Iowa Reimposes Grain Fee After High-Profile Dealer Failures

A fee of a quarter-cent per bushel on initial grain sales is poised to go into effect Friday to rebuild a state fund that protects farmers from dealer and warehouse failures. That fee — along with participation fees for dealers and warehouses — is projected to generate about $6 million annually for the state’s Grain Indemnity Fund.

The fund has been in operation for about four decades and pays farmers for their losses if they are unable to collect payments from dealers or their grain from warehouses. It pays up to $300,000 per claim. The fee hasn’t been collected since 1989 because the fund has long had a balance in excess of a state-mandated $3 million minimum.

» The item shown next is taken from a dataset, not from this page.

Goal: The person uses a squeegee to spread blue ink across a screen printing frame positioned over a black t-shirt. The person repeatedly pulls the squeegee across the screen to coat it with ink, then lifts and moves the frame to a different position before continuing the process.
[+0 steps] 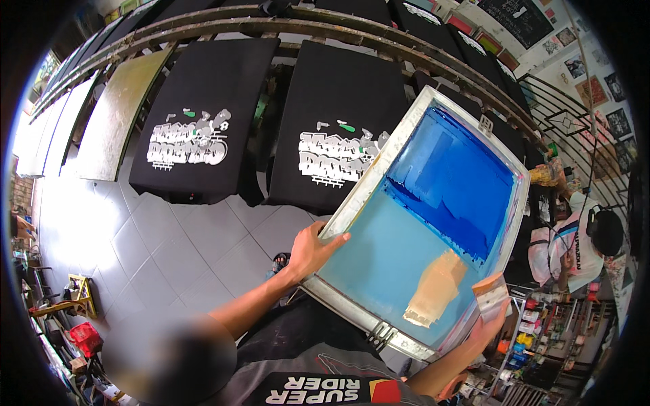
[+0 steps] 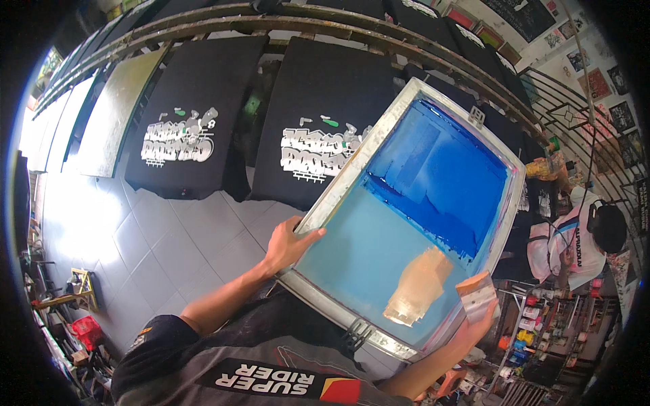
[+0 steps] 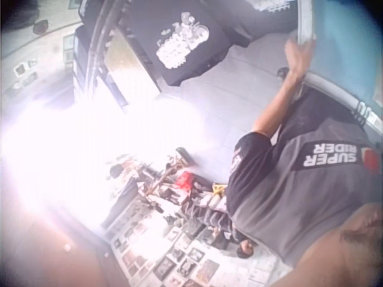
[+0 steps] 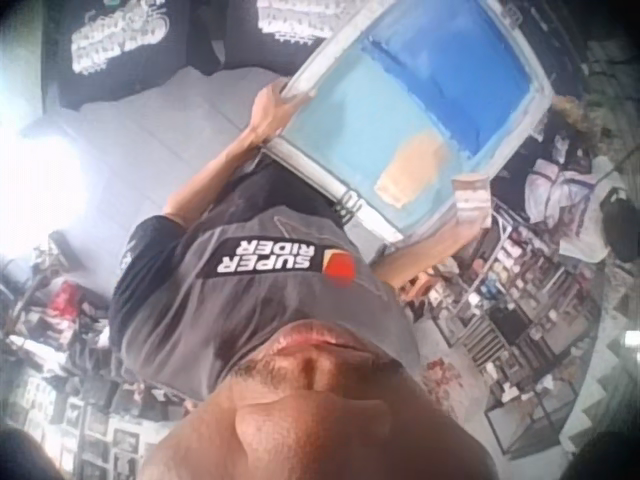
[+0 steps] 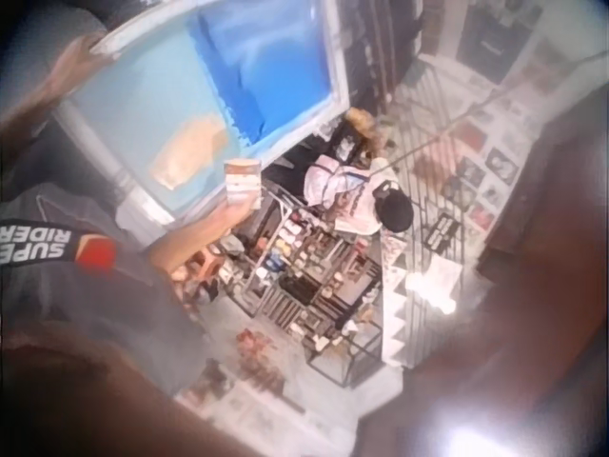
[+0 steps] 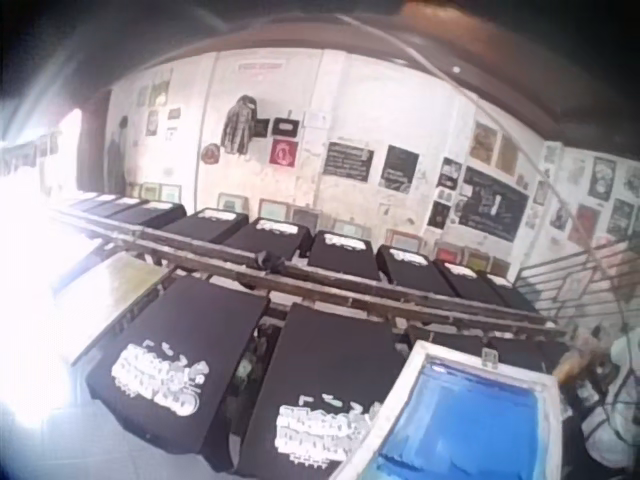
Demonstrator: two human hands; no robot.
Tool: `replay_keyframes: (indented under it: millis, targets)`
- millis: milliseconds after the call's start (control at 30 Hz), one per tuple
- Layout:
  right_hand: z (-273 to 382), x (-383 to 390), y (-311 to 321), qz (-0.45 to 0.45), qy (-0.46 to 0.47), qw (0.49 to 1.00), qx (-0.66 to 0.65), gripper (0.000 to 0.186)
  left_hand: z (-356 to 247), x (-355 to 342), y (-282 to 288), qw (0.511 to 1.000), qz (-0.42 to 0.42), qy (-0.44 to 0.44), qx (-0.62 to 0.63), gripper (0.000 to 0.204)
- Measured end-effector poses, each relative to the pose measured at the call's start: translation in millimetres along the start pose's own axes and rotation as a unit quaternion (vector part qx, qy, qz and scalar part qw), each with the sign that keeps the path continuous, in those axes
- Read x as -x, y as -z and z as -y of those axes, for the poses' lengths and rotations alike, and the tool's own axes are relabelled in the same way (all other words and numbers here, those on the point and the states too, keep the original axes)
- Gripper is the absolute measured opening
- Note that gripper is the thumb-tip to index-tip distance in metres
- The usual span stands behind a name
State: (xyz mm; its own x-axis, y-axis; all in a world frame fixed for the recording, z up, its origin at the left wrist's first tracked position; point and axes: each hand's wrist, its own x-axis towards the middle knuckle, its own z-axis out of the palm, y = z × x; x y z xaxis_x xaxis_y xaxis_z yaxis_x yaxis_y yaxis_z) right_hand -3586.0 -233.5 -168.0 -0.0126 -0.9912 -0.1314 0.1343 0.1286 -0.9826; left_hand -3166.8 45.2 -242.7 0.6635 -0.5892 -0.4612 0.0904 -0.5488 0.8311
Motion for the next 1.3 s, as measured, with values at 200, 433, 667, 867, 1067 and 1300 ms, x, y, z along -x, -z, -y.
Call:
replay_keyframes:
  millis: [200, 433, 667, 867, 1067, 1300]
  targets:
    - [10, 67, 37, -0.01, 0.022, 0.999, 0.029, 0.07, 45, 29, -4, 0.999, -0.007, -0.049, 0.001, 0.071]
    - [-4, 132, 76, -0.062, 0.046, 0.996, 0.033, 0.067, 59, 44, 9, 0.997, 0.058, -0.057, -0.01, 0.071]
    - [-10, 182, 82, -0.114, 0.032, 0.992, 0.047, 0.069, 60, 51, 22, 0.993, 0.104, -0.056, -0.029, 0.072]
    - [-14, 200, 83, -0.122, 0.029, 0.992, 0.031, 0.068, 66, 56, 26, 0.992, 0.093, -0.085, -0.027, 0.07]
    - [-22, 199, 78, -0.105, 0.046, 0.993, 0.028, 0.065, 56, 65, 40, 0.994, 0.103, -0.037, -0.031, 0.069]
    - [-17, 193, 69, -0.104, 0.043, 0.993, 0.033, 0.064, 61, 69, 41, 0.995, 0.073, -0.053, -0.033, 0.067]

The fee ceases after the fund surpasses $8 million.

Under previous law, its reinstatement was supposed to happen in July, but state lawmakers delayed the start for two months to allow dealers to adjust their accounting procedures to collect the fee. Proceeds are paid to the state quarterly. State agriculture officials have sought in recent months to prepare licensed dealers — including farmer cooperatives — for the change.

Indemnity fund's balance down to $380,000 after dealer failures. Larger dealers often use computer software to track their sales, but some still document them with paper. Mark Walter, grain manager for NEW Cooperative, which is among the largest farmer cooperatives in the state, said his company paid an unspecified amount of money to have its software modified to accommodate the reinstated fee.

The indemnity fund’s balance is about $380,000. The balance had been declining for years, but that trend accelerated in the past two years when three grain dealers went bankrupt and couldn’t pay all their debts to farmers.

The most recent was Global Processing Inc. in Kanawha, which specialized in organic and non-genetically modified soybeans. Soybean producers who dealt with Global filed claims that totaled about $3.4 million with the indemnity fund’s board, but the board rejected about $1.5 million worth of claims, mostly because they were for sales that were too old.

State law requires those sales to occur within six months of a failure, and some of the claims were for sales that happened up to three years ago. Those farmers whose claims were denied can still recoup their losses through the company’s bankruptcy proceedings. The state also attempts to recoup its indemnity fund payouts to farmers from the defunct companies.